The specific method for judging whether the current domain name is similar to the central domain name is:

(1) If the two domain names are different only in the top-level domain and other parts are the same, the two domain names are similar;

(2) If the top-level domains of two domain names are the same, when the length of the second-level domain is the same, the same position of the second-level domain does not differ by more than 2 characters; or the same position in the same position is different, the two domain names are similar; When the lengths of the second-level domains of the two domain names differ by 1 and the long domain name can be changed to a short domain name by removing one character, the two domain names are similar;

(3) If neither of (1) and (2) is determined to be similar, the two domain names are not similar;

Step 4, merge the current domain name into the i-th aggregation class, and extract the generation pattern generated during the matching process between the current domain name and the central domain name of this class, and continue to the next step;

The generation mode is a wildcard string extracted from each domain name and the central domain name in the aggregation class;

Step 5, generate possible similar domain names similar to the central domain name by enumerating in the generation mode, and filter out the illegal domain names that have been stored in the similar domain names, and continue to the next step;

Step 6: Determine whether the similar domain names screened in Step 5 exist one by one by obtaining the domain name WHOIS information, if not, discard; otherwise, keep it and continue to the next step;

Step 7: Detect whether the reserved domain name is illegal, if it is detected illegal, add it to the illegal domain name set; otherwise, add it to the unknown domain name set; continue to the next step;

Step 8, determine whether the similar domain names screened in Step 5 have been detected, if the detection is completed, continue to the next step; otherwise, go to Step 6;

Step 9, determine whether the illegal domain names of step 1 have been clustered, if the clustering has been completed, the algorithm ends; otherwise, go to step 1;

Step 10, create a new class, set the current domain name as the central domain name of the class, and go to step 9.

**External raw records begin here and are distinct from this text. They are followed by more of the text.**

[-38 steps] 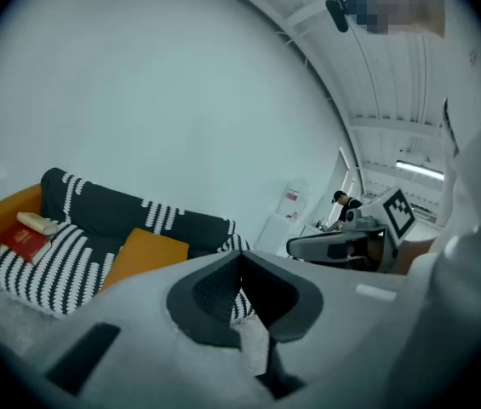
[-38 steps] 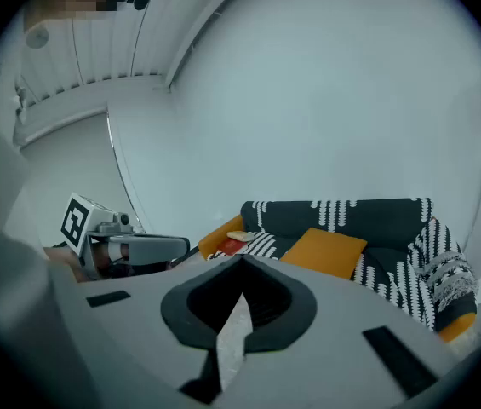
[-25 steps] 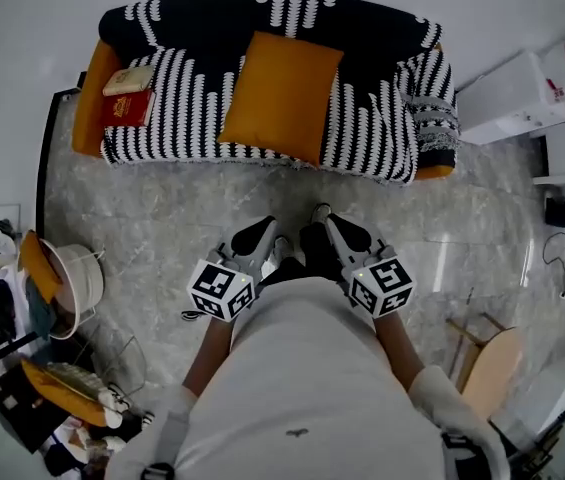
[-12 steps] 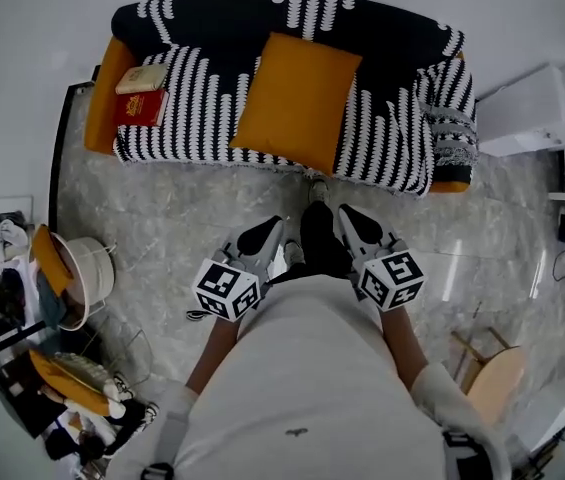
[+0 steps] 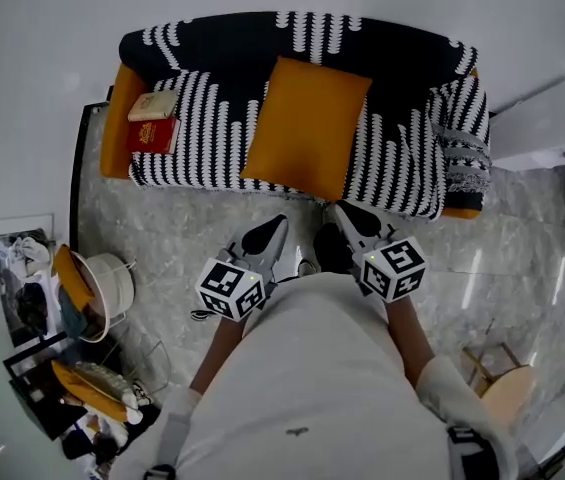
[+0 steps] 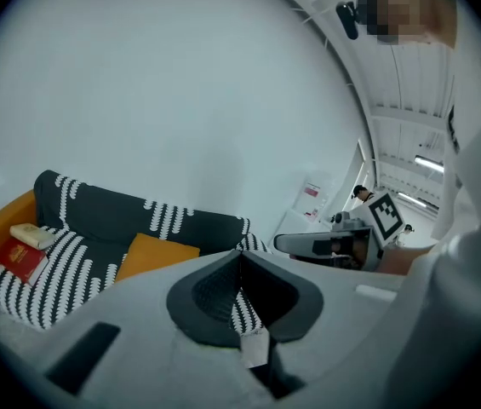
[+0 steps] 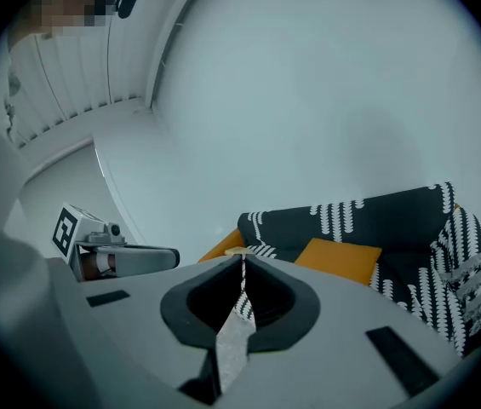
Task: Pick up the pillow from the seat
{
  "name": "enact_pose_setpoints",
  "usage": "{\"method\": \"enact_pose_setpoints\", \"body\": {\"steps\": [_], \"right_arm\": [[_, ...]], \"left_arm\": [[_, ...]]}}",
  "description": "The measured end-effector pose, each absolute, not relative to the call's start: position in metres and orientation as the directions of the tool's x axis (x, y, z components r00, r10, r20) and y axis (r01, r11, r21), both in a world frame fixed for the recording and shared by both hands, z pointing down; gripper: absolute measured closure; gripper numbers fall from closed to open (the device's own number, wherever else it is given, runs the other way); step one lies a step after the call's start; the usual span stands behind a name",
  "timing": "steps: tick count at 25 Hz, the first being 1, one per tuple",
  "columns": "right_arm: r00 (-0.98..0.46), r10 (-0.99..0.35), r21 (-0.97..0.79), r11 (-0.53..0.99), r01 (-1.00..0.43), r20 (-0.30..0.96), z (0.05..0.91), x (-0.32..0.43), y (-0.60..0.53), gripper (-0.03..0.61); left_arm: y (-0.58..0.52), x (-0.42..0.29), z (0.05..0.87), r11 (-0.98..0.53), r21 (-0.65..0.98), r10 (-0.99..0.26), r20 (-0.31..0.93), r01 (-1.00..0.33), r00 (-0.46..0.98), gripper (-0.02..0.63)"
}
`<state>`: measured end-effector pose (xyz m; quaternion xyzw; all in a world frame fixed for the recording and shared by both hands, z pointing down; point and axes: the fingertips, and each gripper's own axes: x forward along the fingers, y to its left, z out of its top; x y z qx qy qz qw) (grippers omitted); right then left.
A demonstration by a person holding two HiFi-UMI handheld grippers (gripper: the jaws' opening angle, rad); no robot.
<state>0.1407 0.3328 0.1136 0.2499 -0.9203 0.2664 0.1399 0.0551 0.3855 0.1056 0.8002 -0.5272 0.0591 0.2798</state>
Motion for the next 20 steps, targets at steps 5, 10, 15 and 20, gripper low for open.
{"method": "enact_pose_setpoints", "body": {"steps": [5,10,15,20], "right_arm": [[-0.849,-0.351,-0.446,0.734,-0.511,0.395,0.121,0.14,0.299,0.571],[-0.871,-0.294,-0.469,0.75,-0.466,0.394,0.125,0.133,0.277,0.571],[-0.887,-0.249,-0.496,0.754,-0.43,0.39,0.13,0.125,0.262,0.571],[-0.893,-0.205,-0.517,0.754,-0.405,0.401,0.14,0.115,0.26,0.571]], "left_arm": [[0.354,0.064,0.11,-0.274,0.385,-0.798,0.42,-0.882,0.431,0.601],[0.334,0.058,0.116,-0.217,0.386,-0.798,0.459,-0.897,0.39,0.601],[0.331,0.044,0.125,-0.13,0.385,-0.8,0.503,-0.914,0.326,0.601],[0.331,0.037,0.13,-0.106,0.41,-0.798,0.508,-0.906,0.324,0.601]]}}
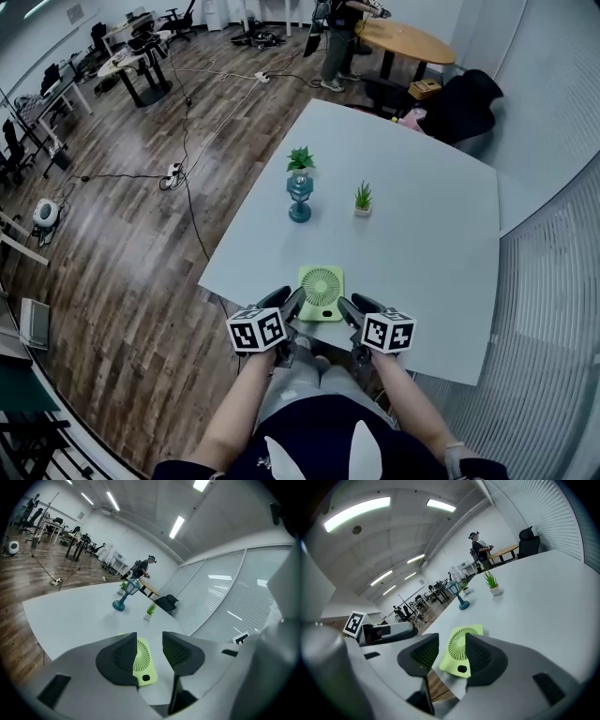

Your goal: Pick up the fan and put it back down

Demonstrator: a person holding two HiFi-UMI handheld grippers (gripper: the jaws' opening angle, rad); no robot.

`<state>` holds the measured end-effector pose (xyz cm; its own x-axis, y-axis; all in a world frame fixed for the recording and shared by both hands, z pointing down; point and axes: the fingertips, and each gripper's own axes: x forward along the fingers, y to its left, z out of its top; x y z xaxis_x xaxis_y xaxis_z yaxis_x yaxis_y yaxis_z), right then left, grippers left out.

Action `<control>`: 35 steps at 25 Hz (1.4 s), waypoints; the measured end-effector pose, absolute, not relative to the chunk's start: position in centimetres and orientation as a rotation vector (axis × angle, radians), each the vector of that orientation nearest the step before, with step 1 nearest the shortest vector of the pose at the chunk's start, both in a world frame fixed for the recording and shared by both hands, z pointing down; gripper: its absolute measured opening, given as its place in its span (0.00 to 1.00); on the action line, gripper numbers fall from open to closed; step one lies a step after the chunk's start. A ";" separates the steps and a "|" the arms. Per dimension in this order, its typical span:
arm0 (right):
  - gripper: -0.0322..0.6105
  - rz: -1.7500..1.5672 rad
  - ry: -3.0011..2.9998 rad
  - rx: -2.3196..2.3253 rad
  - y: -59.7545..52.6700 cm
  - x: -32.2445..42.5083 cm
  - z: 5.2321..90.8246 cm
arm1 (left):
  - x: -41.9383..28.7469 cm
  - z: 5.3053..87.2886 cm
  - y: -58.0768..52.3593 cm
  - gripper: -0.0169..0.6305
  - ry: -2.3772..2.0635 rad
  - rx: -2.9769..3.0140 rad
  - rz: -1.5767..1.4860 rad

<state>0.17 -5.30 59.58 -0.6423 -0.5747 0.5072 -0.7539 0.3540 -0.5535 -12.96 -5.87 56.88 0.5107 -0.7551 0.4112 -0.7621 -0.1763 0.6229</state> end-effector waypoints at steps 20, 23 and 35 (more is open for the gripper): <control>0.06 0.830 -2.505 1.152 -1.7 -0.6 54.2 | -9.8 53.1 -1.7 0.08 -1.311 2.151 0.162; 0.06 0.804 -2.520 1.155 -1.5 -0.9 53.8 | -9.7 52.7 -1.5 0.07 -1.321 2.190 0.216; 0.06 0.728 -2.537 1.163 0.3 -1.4 52.6 | -9.2 51.6 0.0 0.07 -1.347 2.276 0.276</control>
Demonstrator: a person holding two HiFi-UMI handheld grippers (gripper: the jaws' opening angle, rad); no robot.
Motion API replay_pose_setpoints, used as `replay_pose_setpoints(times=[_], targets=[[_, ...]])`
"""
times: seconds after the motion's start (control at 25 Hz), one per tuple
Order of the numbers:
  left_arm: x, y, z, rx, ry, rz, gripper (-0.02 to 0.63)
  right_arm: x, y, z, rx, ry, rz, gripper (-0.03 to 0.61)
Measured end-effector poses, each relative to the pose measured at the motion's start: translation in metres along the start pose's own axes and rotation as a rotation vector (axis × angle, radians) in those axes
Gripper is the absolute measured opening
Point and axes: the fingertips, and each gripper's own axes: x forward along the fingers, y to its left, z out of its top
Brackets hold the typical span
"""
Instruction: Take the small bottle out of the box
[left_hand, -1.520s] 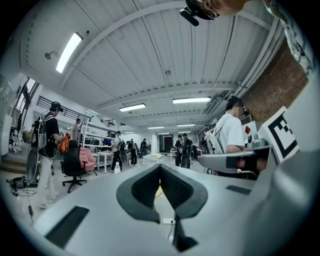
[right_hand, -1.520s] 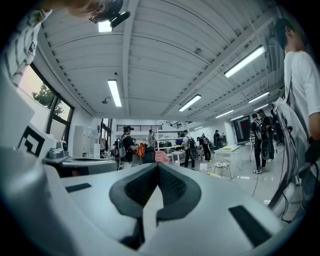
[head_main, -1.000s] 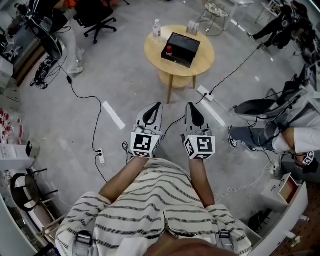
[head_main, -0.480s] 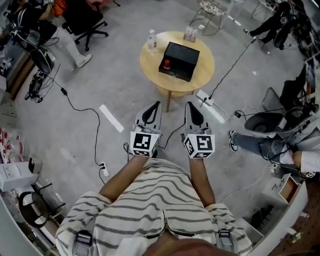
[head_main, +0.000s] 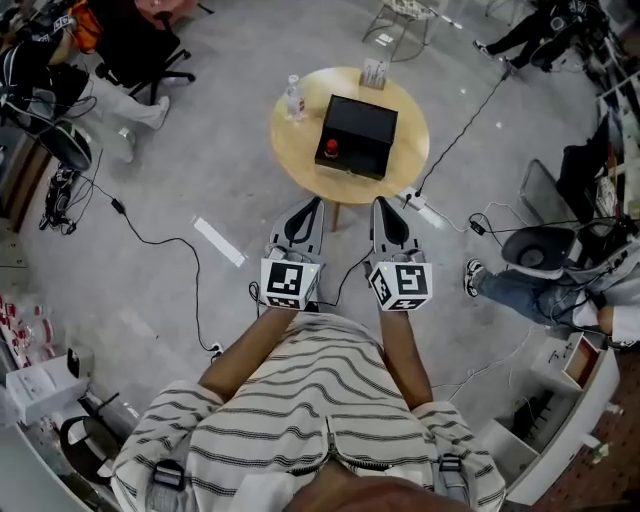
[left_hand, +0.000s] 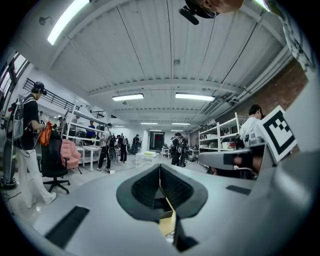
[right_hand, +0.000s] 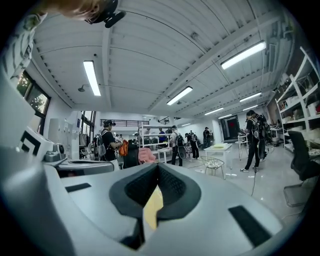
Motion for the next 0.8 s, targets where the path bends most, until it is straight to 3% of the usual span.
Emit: replay_pose_setpoints(times=[0.2, 0.6, 0.8], targets=[[0.023, 0.024, -0.003, -0.005, 0.007, -0.036, 0.023, 0.033, -0.006, -0.002, 0.042, 0.015, -0.033, 0.011], [0.053, 0.044, -0.022, -0.023, 0.044, -0.077, 0.023, 0.063, -0.012, -0.014, 0.020, 0.051, -0.075, 0.011], [0.065, 0.046, -0.031, -0.028, 0.065, -0.059, 0.024, 0.069, -0.023, -0.016, 0.011, 0.053, -0.073, 0.011]])
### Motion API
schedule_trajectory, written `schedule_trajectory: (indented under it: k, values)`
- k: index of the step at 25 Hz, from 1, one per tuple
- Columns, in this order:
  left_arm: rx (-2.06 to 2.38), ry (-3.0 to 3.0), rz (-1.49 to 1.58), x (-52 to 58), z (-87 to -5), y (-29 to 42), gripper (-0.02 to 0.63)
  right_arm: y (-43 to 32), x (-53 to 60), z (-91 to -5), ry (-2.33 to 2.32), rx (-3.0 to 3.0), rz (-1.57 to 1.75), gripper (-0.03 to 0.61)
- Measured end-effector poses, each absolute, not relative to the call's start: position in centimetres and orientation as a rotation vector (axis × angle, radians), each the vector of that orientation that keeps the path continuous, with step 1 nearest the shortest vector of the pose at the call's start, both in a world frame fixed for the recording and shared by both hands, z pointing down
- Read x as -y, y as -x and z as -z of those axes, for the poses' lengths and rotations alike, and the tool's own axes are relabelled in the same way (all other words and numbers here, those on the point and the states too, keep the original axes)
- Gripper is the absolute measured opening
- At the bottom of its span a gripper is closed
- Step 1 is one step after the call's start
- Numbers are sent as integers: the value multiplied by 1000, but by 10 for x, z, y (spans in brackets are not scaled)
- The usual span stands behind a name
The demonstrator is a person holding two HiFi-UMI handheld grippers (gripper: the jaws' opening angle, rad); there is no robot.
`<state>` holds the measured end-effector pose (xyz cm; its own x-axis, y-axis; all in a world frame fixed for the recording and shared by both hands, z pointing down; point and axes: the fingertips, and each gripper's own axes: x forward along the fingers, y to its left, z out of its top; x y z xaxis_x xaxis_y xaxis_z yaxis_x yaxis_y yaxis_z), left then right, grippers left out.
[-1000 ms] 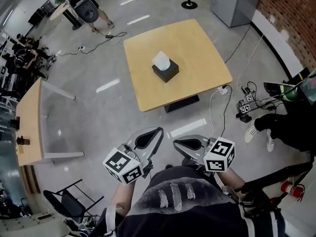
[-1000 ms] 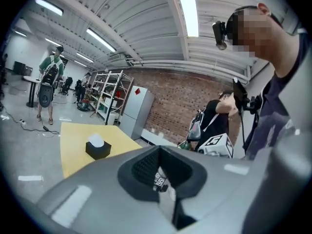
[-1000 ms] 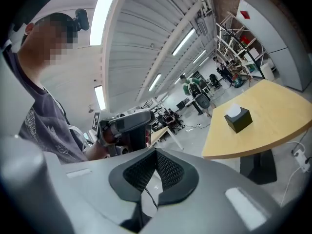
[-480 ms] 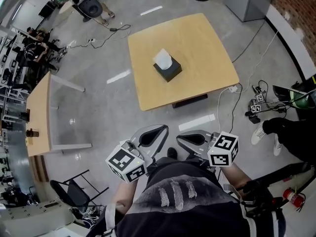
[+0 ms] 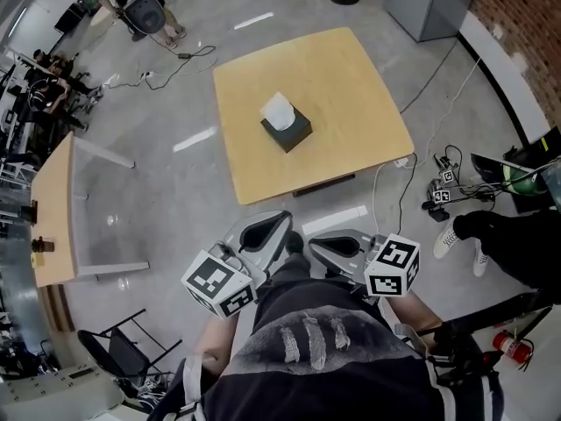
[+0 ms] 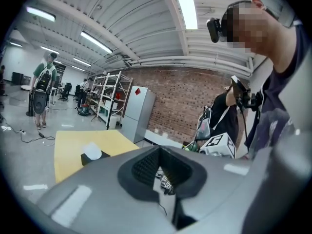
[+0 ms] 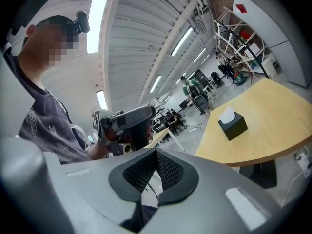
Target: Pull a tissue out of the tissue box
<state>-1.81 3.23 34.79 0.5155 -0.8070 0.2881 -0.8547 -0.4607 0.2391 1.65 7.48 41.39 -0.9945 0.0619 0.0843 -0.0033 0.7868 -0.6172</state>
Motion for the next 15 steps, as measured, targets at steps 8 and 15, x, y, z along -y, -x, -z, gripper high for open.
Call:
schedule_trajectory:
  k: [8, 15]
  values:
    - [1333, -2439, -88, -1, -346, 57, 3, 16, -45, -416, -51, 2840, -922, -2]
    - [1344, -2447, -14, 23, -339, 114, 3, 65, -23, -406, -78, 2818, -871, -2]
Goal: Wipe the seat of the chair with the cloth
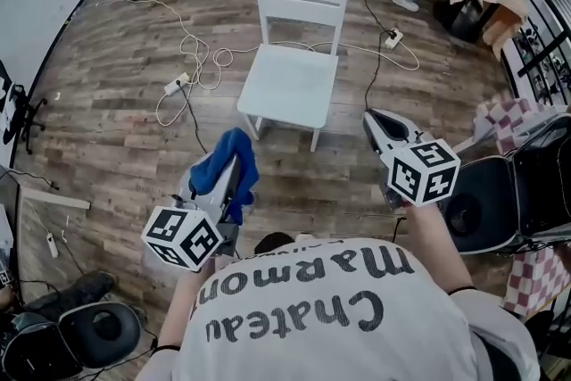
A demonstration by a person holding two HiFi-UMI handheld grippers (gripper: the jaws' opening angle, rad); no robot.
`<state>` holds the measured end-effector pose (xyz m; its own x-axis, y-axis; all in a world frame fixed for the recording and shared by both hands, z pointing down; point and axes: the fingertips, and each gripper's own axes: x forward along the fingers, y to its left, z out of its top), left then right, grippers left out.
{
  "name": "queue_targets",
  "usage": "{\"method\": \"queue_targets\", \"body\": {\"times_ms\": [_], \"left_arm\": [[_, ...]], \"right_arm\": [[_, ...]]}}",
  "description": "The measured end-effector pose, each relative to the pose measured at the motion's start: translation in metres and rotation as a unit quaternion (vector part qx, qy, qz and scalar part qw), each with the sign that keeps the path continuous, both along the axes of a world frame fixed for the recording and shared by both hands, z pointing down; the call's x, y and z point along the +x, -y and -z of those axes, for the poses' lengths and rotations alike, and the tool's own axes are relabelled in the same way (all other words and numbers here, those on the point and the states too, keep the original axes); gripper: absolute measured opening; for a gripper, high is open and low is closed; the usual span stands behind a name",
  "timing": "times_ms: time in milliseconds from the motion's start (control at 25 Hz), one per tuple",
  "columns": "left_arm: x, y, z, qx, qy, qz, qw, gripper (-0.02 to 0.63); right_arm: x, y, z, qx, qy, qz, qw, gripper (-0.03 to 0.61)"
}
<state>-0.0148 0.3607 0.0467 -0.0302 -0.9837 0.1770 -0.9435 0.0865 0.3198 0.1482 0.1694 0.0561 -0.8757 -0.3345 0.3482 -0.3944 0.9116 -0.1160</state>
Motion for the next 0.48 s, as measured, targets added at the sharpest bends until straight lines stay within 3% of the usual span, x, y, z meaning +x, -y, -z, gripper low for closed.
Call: {"method": "queue_targets", "body": {"times_ms": [320, 480], "left_arm": [[-0.049, 0.052, -0.011, -0.014, 0.01, -0.01, 0.9998, 0.089], [-0.088, 0.098, -0.02, -0.021, -0.011, -0.022, 0.9995, 0.09]], "right_arm": [[-0.032, 0.046, -0.02, -0.025, 0.001, -0.024, 0.999, 0.014], [-0.05, 0.08, -0.025, -0.03, -0.01, -0.051, 0.998, 0.014]]}}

2. the illegal domain name mining method based on domain name structure similarity according to claim 1, is characterized in that, in described step 4, described generation pattern uses wildcard to replace the difference part between two illegal domain names, uses instruction character to indicate the enumeration operation of the specified wildcard.

3. The method for mining illegal domain names based on the similarity of domain name structures according to claim 1, wherein in the step 7, the detection is performed through an authoritative third-party detection interface.